# Analyze all the observed data for B2 site
 ---
**Description:** this script will analyze all the observed data (meteo+other parameters) for the meteorological station B2 located in Val Mazia (Italy)

**Author:** Elisa Bortoli (elisa.bortoli@eurac.edu)

**Credits:** Giacomo Bertoldi (giacomo.bertoldi@eurac.edu)

**Date:** 2019-07-25

**Version:** 1.0

**Usage:** simple run

**Python version:** 3.6.8

**Requirements:** Python modules: os, glob, sys, pandas, numpy, matplotlib

 **Notes:** 
- The test setup can be found at:
https://github.com/geotopmodel/geotop/tree/v3.0/tests/1D/Matsch_B2_Ref_007


- The given input meteo can be found at: 
https://raw.githubusercontent.com/geotopmodel/geotop/master/tests/1D/Matsch_B2_Ref_007/meteo0001.txt


- The other measured parameters can be found at:
https://github.com/EURAC-Ecohydro/MonaLisa/tree/master/geotop/1D/Matsch_B2_Optim_001/obs


## Import the necessary modules

In [1]:
import os 
import glob 
import sys
import pandas as pd
import numpy as np
from pandas.plotting import register_matplotlib_converters
register_matplotlib_converters()
import matplotlib.pyplot as plt
import datetime as datetime

In [2]:
%%javascript
IPython.OutputArea.auto_scroll_threshold = 9999;
// avoid output into scrollable frames

<IPython.core.display.Javascript object>

## Set working paths of the simulation

In [3]:
B2_path = r"/home/elisa/paper_GEOtop/tests/Matsch_B2_Ref_007"

# Simulations
sim_data = B2_path + r"/data_simulated"
sim_path = sim_data + r"/sim_2"

# Observations
obs_data = B2_path + r"/data_observed"
obs_path = obs_data + r"/obs-bottazzi"

## Meteo data


### Given input (the same used by Bottazzi)

In [4]:
# Read in list of files
meteo_path = sim_path + r"/meteo/"

# Select only point0*.txt files
os.chdir(meteo_path)
unsorted_meteo_files = glob.glob("meteo*.txt")
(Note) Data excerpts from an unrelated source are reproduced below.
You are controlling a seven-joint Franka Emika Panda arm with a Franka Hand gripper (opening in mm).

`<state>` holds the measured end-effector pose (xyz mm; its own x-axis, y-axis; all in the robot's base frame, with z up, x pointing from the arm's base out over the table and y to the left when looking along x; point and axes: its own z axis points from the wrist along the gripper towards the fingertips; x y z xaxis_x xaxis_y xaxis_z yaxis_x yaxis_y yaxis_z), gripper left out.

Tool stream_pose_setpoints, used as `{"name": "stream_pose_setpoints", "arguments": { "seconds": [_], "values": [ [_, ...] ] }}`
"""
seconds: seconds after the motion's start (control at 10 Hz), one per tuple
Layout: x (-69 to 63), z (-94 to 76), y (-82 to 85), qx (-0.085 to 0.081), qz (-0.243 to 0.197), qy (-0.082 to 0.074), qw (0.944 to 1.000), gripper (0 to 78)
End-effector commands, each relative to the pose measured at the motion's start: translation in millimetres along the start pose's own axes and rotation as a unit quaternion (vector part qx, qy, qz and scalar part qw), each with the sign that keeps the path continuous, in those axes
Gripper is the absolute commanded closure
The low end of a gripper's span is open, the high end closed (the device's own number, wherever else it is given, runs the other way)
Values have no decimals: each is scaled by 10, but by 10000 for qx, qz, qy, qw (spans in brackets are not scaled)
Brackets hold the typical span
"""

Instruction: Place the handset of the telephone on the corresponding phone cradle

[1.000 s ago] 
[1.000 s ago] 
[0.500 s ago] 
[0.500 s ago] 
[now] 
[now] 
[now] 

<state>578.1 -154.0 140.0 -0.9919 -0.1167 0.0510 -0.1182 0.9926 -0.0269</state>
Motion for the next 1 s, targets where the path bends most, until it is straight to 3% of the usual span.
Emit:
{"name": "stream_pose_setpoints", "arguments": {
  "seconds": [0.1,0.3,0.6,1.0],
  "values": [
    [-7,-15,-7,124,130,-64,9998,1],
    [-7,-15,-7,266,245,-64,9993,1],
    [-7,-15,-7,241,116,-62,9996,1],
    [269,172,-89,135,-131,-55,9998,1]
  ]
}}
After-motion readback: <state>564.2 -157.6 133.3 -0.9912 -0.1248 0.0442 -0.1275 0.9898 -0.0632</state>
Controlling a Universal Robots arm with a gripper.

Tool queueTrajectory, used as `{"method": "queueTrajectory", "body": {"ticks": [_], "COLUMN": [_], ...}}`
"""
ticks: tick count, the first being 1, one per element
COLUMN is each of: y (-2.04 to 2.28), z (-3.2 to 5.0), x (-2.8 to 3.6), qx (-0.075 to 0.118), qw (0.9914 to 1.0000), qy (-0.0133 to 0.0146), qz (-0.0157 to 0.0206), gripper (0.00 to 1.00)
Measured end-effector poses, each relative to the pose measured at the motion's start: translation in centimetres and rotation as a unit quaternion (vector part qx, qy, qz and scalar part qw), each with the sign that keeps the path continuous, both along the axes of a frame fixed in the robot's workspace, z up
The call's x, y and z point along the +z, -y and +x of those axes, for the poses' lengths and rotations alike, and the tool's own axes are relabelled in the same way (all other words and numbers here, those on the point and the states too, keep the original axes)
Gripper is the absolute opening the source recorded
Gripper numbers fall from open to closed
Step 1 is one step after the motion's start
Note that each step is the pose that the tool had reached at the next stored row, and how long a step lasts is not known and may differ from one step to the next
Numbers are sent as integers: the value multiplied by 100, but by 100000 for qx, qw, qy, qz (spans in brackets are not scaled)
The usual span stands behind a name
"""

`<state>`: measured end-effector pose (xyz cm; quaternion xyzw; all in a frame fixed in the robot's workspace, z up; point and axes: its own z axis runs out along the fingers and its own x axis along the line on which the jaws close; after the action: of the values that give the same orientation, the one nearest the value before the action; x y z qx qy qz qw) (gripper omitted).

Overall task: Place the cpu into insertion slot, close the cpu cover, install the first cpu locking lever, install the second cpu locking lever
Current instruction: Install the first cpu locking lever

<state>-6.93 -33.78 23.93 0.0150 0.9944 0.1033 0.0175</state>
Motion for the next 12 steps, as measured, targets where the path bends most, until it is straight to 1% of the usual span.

# Sort in alphabetical order files
meteo_files = sorted(unsorted_meteo_files, key=str.lower)

# Imports files into pandas dataframe
meteo_data = []
for j,trace in enumerate(meteo_files):
    filepath = os.path.join(meteo_path, trace)
    traces_series = pd.read_csv(filepath,
                                parse_dates = ['Date'], # Date format is correct
                                index_col = ['Date'], # No more element indexes
                                dayfirst = True, # Coherent date format
                                na_values=['-9999']) # NaN 
    meteo_data.append(traces_series)
list(traces_series)

['JDfrom0',
 'Iprec',
 'WindSp',
 'WindDir',
 'RelHum',
 'AirT',
 'SWglobal',
 'CloudTrans']

In [5]:
# Effective start and end
print("Practice")
print("start = ", traces_series.index.min())
print("end   = ", traces_series.index.max())
print("len(period_data) = ", len(traces_series))
print(" ------------------------------------------- ")
print("Theory")
start = datetime.datetime(2009,10,2,0,0)
end  = datetime.datetime(2015,12,31,23,0)
period_theory = pd.date_range(start, end, freq='H')
print("start = ", start)
print("end   = ", end)
print("len(period_data) = ", len(period_theory))
print(" ------------------------------------------- ")
print("Missing data = ", len(period_theory)-len(traces_series))

Practice
start =  2009-10-02 00:00:00
end   =  2015-12-31 23:00:00
len(period_data) =  54768
 ------------------------------------------- 
Theory
start =  2009-10-02 00:00:00
end   =  2015-12-31 23:00:00
len(period_data) =  54768
 ------------------------------------------- 
Missing data =  0


## Output data
### Obs


In [6]:
# Read in list of files
obs_path_B = obs_data + r"/obs-bottazzi-tagliato/"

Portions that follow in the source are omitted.